Man Chained And Shackled To A Big Bottle Of Whiskey Cliparts, Stock Vector and Royalty Free Man Chained And Shackled To A Big Bottle Of Whiskey Illustrations
Tariffs are a business cost that increases prices and reduces competition, both of which are inflationary, while taking dollars out of the economy, which is recessionary.

Does this scenario sound familiar? The lesson is simple: Tariffs are poison to business. Whether we’re talking about import tariffs (which punish the importing nation) or the rarer export tariff (which discourages exporting), tariffs increase prices and reduce trade. Tariffs transfer money from the public to the government, and if the government happens to be Monetarily Sovereign, the money will be destroyed upon receipt. Reader serenebutterye70be631ba sent us the following comment:

Rodger, will you comment on this video https://www.youtube.com/watch?v=5LJi6iFHqDcwhich says the real reason for tariffs is that it’s the only way to keep production in a country or something like that?

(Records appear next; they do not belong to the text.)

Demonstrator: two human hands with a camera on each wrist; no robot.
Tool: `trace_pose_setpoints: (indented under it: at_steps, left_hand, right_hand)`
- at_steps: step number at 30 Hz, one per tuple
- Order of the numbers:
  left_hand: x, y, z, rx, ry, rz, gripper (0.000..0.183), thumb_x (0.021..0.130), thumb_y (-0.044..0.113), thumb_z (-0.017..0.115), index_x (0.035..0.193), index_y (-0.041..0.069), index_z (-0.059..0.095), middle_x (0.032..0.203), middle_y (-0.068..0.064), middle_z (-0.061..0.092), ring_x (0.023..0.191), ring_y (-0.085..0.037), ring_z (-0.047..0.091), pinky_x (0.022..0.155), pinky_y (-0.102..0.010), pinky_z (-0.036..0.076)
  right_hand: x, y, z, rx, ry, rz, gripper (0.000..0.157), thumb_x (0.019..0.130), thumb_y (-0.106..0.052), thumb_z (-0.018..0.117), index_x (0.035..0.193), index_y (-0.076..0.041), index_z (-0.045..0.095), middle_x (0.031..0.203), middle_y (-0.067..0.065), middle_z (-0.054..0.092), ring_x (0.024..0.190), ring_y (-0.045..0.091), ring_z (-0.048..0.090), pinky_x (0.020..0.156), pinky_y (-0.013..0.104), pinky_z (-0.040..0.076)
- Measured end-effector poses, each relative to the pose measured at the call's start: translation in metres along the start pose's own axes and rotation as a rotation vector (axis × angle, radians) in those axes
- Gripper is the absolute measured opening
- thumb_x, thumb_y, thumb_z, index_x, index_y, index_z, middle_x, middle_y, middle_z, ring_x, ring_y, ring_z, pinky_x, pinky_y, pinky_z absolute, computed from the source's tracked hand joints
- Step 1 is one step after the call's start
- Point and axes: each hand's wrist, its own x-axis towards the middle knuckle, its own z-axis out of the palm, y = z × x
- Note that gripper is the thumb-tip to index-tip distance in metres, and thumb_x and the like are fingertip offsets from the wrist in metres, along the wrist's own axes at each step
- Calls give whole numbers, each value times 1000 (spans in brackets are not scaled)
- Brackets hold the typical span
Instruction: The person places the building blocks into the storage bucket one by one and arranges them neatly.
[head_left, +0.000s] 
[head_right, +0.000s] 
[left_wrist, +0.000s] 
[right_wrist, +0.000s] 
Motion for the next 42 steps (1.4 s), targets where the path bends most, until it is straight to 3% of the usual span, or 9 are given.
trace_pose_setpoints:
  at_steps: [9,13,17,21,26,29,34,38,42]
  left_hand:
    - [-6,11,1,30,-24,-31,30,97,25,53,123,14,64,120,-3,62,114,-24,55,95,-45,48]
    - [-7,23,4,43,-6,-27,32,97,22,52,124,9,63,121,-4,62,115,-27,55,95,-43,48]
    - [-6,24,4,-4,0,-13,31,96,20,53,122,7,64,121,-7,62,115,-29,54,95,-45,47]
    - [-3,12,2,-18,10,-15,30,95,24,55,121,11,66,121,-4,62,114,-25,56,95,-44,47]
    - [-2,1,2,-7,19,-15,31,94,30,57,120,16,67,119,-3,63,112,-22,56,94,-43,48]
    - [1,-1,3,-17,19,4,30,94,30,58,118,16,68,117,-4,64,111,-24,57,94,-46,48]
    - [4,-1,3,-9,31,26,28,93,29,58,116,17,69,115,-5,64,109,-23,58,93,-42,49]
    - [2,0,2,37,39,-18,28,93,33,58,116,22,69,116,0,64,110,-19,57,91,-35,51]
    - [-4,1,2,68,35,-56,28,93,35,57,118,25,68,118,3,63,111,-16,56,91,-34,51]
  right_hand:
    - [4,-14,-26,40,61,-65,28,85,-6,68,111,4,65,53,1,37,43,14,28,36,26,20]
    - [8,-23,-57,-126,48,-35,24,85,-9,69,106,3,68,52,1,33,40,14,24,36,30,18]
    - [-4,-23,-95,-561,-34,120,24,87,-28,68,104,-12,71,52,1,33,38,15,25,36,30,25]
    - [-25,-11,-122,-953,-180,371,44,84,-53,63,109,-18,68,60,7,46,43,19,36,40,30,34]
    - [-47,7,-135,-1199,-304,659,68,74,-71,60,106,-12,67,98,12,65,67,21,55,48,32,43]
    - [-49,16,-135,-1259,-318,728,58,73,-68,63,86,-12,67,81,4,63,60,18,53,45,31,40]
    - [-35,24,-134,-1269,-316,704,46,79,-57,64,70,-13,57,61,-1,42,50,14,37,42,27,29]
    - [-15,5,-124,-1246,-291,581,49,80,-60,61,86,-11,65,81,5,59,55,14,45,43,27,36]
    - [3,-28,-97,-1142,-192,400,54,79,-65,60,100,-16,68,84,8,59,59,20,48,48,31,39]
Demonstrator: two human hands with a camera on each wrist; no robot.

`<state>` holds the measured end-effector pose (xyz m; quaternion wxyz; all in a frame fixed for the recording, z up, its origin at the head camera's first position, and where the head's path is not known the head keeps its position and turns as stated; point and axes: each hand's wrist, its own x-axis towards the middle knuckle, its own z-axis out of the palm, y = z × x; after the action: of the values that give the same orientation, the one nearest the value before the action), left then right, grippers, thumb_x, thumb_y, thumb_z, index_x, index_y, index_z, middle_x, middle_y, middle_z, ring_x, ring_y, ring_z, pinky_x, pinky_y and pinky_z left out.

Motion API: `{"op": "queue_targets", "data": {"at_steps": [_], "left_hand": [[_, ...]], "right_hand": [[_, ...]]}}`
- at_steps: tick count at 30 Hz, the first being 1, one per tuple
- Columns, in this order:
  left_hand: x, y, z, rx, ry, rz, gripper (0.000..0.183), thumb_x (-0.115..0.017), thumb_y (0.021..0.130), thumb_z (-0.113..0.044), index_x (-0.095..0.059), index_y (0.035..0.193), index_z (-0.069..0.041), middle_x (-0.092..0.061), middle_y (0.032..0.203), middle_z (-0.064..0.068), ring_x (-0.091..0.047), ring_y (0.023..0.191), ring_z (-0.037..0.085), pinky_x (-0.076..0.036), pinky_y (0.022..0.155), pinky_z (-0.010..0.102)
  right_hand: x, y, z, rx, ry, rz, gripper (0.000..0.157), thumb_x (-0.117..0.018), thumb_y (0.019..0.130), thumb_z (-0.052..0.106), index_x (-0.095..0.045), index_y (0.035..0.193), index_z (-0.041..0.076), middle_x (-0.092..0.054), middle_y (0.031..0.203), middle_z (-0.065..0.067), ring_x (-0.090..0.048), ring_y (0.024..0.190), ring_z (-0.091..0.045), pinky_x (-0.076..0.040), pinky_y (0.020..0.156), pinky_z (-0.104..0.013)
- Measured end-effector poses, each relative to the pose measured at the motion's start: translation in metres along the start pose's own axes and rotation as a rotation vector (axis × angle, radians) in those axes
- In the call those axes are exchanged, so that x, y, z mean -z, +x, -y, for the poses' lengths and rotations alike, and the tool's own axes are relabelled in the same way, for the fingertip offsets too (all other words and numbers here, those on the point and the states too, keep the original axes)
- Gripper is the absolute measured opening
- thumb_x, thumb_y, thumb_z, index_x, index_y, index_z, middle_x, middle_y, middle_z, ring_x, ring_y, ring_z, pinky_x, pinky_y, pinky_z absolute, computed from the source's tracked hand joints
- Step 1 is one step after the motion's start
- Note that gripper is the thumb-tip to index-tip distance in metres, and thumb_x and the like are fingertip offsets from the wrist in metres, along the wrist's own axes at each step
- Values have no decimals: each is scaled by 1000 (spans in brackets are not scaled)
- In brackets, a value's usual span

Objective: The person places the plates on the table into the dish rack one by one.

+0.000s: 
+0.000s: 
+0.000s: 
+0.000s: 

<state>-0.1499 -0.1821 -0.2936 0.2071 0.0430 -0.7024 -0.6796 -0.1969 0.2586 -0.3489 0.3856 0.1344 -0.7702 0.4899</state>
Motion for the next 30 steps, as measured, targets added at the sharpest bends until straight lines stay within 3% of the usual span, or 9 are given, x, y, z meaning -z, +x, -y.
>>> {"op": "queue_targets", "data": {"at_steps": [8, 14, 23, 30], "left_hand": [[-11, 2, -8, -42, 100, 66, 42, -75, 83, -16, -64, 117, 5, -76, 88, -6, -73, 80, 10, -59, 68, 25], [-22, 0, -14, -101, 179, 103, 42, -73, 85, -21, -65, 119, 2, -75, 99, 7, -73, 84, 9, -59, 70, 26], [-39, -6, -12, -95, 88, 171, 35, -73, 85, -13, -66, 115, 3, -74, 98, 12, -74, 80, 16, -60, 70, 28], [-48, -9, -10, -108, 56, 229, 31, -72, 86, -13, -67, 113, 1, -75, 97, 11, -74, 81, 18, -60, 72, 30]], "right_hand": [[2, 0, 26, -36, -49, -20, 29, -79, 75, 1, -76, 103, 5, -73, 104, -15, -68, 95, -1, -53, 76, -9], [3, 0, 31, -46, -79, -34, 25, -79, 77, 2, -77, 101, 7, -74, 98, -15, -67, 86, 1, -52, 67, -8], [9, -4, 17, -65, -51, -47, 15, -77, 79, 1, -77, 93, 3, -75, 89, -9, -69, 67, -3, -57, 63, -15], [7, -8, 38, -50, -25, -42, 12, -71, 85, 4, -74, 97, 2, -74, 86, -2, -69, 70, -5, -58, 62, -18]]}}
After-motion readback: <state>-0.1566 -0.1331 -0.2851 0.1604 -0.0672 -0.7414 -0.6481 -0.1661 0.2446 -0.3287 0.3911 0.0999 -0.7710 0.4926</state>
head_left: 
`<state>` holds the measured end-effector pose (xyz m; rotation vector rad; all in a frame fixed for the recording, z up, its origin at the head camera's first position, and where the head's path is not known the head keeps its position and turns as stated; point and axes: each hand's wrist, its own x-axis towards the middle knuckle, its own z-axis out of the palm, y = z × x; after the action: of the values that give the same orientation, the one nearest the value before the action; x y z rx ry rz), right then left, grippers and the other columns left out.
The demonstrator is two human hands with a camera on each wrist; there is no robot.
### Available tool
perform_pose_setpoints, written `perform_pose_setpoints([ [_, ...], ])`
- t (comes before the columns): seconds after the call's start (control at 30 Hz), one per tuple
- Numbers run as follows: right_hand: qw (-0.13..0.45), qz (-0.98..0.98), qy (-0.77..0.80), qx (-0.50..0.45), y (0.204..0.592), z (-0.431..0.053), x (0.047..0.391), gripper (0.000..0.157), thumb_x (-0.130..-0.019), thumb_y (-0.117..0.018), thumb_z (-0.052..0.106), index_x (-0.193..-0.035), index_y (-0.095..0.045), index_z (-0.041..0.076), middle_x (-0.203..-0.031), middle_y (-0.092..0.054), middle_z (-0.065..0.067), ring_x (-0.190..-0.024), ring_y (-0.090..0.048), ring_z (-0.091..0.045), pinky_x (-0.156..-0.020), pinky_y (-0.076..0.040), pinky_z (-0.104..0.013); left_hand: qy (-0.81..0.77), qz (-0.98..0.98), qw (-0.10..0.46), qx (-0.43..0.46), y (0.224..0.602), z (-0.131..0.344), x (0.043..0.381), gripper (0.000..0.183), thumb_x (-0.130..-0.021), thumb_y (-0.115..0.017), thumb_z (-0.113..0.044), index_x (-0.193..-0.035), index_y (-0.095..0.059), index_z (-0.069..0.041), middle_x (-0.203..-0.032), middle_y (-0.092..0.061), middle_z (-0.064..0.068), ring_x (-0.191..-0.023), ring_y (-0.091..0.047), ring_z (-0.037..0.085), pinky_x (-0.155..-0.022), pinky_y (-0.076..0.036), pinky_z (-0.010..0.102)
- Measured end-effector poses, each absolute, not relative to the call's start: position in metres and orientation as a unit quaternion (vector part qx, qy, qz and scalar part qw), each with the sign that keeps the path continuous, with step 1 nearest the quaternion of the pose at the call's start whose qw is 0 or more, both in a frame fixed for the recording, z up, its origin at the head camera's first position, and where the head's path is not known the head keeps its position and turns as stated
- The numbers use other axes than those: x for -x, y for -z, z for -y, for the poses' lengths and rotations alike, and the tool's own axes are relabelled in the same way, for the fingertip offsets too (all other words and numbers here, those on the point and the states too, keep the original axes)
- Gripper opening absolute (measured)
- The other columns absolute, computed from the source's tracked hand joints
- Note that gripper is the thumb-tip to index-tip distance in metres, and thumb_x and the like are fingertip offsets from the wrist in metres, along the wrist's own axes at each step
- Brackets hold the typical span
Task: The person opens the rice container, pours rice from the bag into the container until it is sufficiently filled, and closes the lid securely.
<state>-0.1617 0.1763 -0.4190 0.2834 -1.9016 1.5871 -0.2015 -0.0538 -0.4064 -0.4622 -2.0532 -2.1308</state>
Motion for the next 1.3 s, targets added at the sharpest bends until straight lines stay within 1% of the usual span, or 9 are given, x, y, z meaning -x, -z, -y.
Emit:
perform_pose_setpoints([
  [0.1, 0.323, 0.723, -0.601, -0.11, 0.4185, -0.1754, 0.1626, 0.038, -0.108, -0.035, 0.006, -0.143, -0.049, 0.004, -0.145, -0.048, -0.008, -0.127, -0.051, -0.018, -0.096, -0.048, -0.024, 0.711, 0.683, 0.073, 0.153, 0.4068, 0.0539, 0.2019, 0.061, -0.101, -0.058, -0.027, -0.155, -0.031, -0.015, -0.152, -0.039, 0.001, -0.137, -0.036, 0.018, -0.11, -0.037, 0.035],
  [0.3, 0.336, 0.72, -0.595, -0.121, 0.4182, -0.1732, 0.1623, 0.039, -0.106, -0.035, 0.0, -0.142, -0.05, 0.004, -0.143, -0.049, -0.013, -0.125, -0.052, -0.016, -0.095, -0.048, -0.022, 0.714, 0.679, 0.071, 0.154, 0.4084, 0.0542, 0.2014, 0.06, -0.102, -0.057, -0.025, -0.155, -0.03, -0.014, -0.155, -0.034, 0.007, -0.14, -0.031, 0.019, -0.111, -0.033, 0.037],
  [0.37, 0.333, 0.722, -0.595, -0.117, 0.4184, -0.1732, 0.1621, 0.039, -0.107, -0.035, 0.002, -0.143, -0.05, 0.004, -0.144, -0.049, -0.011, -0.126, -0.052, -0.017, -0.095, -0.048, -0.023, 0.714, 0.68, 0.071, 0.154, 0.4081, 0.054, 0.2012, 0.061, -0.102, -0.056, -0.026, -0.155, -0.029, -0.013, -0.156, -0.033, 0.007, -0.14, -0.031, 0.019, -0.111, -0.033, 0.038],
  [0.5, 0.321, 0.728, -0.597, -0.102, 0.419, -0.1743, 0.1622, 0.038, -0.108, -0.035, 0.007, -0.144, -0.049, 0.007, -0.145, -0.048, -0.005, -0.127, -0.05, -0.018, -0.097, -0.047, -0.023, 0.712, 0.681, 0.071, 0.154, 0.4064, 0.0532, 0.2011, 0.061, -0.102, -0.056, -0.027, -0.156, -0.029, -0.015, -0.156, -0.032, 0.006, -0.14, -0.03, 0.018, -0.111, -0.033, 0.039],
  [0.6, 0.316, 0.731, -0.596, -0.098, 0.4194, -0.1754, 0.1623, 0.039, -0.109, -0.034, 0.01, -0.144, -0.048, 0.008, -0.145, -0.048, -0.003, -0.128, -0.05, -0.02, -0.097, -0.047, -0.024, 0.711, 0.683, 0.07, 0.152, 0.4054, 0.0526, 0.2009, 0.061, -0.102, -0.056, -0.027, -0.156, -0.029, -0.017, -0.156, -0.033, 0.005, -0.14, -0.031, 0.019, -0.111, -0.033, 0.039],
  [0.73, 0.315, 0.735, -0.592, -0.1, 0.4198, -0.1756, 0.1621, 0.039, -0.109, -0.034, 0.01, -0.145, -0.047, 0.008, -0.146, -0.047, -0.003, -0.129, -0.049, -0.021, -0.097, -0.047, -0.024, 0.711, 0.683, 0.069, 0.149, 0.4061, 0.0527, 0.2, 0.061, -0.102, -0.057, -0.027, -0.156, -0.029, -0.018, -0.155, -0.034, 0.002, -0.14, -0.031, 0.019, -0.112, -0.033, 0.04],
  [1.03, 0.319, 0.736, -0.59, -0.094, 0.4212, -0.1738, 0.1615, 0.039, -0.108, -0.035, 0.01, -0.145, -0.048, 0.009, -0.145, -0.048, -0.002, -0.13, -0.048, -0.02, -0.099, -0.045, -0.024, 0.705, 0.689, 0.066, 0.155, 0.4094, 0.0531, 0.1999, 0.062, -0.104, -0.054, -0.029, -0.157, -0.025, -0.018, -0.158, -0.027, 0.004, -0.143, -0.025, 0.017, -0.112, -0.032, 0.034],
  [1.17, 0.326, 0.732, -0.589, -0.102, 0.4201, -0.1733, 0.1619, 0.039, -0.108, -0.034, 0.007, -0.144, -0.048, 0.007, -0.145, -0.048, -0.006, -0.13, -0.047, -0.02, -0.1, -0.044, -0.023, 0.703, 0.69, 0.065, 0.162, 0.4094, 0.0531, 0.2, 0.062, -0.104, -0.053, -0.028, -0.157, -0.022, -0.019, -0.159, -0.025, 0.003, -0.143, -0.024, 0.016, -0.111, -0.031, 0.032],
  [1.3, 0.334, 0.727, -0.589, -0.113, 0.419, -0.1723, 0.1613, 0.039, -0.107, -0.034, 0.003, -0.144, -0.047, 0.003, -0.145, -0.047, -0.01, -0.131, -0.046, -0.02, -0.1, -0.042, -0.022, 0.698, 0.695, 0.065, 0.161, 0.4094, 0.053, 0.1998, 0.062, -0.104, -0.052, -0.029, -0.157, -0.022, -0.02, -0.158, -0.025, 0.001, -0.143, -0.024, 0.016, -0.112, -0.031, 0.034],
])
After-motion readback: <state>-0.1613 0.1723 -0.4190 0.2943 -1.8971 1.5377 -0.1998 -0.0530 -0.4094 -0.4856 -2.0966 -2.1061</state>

The ostensible purpose of tariffs is to discourage imports by raising their price. But the reality is a bit more nuanced than that. My answer to the question was, If, for some reason, one wishes to protect an American business from foreign competition, there are several methods. Here are three of them:

  1. Create legislation mandating that the product or service meets criteria that only American businesses can meet. For example, a law saying that all trucks using American roads must be American-made. Bingo. American truck makers are protected.
  2. Levy import taxes, which effectively are sales taxes on imported goods. These represent money transfers from American consumers to the U.S. government. It’s a price increase, but worse, it removes growth dollars from the U.S. economy, so it’s recessive.
  3. The right way — the best way — to protect a U.S. industry is for the federal government directly to aid the industry by giving it money. Examples are farm subsidies. They not only protect U.S. farmers, but they also lower purchase prices to consumers while adding growth dollars to the economy. While #2 reduces GDP and causes inflation, #3 increases GDP and lowers prices.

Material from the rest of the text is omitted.